_Exercise instructions_.
A single number is the whole answer: the tally of lines in the data below that include the word "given".

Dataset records
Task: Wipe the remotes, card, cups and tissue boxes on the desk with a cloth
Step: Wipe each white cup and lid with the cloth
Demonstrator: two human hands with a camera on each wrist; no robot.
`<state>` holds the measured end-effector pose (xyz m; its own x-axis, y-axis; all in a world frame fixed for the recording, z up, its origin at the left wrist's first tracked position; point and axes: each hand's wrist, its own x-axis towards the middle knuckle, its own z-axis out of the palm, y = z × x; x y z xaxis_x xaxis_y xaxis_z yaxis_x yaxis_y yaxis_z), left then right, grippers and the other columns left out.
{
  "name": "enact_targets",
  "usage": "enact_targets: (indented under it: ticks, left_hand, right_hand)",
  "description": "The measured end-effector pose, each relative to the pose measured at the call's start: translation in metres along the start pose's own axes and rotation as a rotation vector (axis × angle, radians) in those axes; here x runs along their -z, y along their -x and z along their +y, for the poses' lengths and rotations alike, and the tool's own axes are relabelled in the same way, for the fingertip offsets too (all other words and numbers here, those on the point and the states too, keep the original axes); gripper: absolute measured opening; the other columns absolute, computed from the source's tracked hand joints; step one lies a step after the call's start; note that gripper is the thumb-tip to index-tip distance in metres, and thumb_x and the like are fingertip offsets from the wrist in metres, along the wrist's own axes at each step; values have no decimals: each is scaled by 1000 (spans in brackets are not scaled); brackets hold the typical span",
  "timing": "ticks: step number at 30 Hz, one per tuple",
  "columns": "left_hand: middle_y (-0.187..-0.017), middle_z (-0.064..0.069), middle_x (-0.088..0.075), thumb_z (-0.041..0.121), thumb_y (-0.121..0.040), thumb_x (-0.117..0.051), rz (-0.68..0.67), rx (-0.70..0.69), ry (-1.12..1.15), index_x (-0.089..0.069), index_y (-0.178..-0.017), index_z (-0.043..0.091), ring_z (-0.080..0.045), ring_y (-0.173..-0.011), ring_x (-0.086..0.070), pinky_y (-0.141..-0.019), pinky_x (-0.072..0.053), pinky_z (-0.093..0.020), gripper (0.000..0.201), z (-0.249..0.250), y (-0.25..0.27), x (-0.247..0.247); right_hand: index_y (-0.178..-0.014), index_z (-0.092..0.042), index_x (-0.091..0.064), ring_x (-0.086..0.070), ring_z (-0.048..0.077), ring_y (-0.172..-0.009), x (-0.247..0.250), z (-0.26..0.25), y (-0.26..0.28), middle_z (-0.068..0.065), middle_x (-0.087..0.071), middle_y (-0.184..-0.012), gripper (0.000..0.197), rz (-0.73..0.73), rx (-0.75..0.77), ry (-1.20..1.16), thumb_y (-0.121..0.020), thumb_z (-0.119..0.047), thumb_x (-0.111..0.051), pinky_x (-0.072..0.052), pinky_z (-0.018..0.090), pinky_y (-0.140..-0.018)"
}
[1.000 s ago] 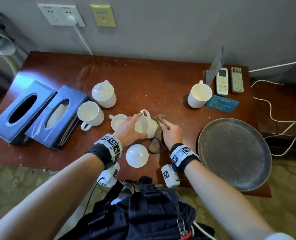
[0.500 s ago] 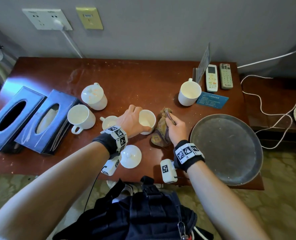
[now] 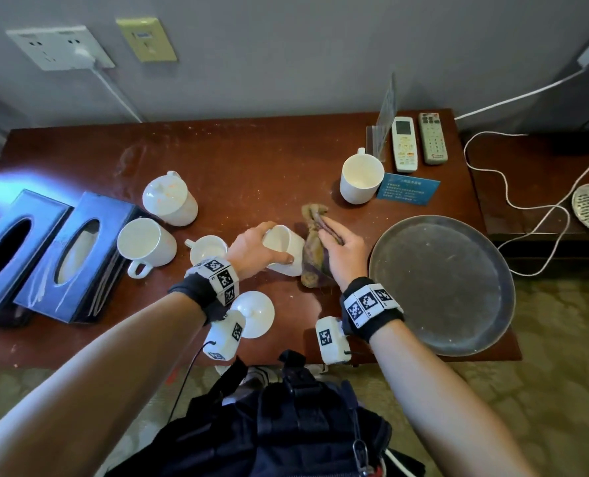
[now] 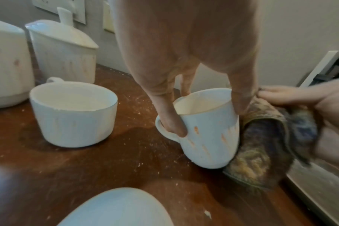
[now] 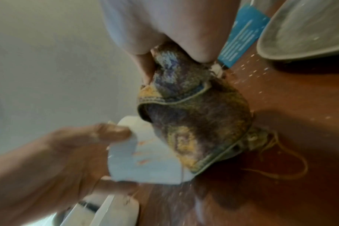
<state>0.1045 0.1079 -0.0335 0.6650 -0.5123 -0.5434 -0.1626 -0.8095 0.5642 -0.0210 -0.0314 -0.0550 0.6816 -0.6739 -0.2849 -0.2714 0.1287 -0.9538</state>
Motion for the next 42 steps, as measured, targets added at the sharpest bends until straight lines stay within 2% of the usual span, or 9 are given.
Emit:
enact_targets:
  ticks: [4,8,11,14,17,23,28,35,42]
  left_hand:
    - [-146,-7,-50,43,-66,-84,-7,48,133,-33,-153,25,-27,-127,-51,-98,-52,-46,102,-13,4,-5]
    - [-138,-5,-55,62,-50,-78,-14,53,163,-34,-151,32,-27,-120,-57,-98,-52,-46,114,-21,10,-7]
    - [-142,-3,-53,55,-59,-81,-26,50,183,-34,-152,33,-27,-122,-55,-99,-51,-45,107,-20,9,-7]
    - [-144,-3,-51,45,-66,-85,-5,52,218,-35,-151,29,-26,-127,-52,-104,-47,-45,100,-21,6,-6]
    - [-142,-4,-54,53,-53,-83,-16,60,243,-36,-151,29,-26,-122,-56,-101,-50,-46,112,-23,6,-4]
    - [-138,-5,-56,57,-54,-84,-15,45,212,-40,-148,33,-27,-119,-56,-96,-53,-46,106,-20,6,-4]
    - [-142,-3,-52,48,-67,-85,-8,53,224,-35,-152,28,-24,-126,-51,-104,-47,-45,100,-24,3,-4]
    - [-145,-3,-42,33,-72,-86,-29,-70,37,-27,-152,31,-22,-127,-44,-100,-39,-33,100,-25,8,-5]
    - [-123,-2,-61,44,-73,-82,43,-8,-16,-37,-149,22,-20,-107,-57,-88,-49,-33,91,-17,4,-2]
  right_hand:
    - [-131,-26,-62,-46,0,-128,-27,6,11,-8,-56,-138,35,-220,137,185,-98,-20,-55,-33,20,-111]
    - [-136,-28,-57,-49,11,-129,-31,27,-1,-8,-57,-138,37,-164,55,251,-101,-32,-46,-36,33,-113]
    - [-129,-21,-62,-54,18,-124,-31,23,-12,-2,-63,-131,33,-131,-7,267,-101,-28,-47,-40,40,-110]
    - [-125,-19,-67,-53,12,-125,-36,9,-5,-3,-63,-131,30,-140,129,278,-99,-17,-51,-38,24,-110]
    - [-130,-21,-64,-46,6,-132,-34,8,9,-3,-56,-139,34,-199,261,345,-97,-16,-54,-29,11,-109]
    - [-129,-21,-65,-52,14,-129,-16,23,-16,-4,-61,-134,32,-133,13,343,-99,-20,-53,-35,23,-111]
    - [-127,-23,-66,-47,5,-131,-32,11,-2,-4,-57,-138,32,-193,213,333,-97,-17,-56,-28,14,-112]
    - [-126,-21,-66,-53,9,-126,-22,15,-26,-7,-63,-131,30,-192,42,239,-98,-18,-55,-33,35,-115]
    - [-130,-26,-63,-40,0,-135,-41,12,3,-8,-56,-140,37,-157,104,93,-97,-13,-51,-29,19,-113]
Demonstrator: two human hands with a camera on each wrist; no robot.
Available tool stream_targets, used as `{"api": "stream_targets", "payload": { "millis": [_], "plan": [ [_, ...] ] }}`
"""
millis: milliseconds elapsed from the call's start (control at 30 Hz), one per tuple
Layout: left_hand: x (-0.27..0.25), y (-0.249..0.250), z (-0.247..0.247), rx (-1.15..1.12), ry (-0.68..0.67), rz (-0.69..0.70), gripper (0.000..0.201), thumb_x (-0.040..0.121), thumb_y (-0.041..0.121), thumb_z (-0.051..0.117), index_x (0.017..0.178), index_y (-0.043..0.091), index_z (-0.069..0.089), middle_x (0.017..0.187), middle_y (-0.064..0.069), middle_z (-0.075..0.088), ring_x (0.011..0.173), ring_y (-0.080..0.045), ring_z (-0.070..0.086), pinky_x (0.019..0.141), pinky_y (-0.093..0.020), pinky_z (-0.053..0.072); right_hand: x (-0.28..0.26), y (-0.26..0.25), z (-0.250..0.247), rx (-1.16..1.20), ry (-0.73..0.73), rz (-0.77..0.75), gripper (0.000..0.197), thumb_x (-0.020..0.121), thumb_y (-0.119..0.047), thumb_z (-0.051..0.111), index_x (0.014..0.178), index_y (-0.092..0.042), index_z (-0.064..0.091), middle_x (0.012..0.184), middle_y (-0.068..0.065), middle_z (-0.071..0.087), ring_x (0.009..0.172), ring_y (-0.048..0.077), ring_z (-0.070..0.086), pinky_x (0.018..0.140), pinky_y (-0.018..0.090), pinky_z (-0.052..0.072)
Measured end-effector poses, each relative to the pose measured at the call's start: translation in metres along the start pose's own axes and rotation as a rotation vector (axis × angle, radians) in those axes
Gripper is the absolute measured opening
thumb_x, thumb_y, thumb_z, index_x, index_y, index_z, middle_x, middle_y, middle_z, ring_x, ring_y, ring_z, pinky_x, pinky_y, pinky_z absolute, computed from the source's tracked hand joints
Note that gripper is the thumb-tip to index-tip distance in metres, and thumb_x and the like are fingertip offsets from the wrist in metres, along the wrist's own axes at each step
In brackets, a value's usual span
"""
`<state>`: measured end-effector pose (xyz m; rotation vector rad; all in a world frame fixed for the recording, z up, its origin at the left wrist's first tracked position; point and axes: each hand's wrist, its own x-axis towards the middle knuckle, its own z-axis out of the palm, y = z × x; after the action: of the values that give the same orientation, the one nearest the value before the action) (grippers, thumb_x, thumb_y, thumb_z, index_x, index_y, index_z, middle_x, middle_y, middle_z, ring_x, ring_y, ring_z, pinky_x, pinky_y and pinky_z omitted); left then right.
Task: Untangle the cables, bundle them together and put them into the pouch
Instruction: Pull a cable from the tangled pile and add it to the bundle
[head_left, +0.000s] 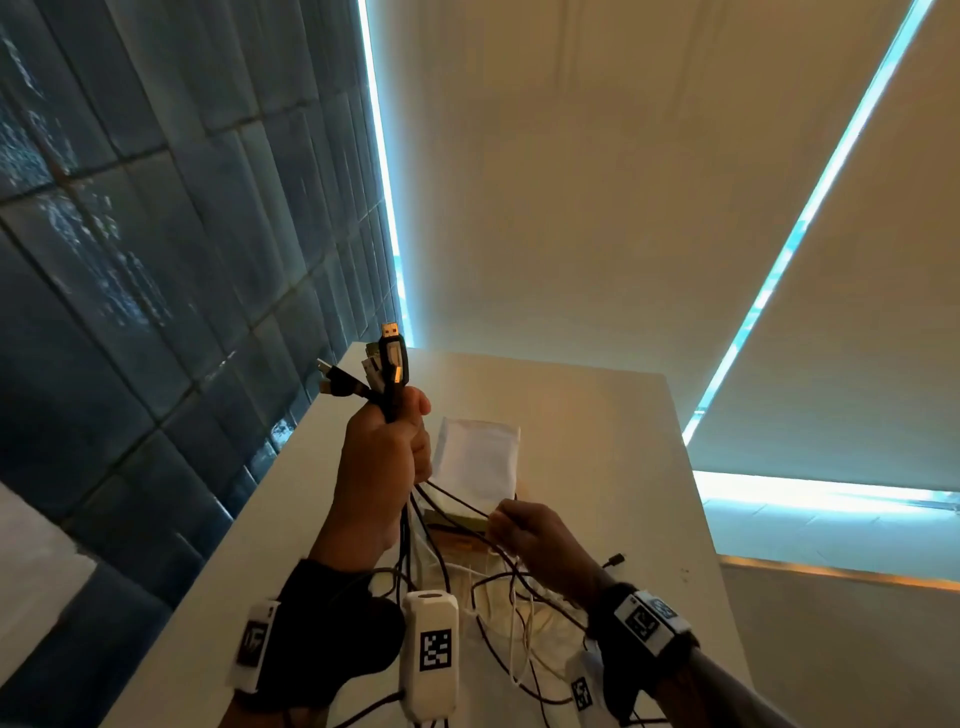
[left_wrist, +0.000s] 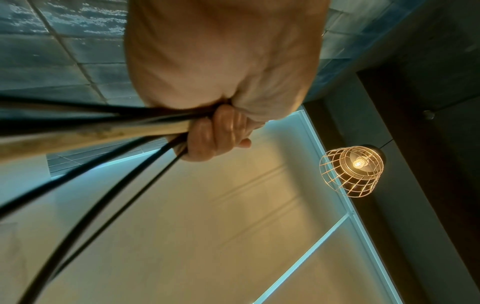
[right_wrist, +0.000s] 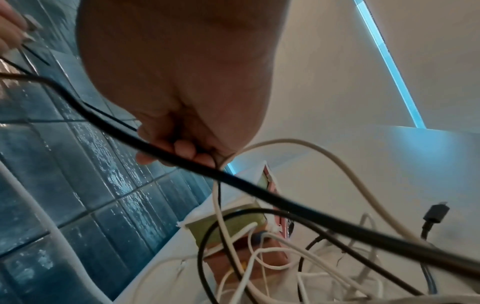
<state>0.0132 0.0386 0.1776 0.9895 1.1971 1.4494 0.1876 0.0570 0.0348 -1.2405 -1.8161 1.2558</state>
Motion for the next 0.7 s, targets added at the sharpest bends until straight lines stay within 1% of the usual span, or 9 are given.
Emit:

_Result of this task_.
2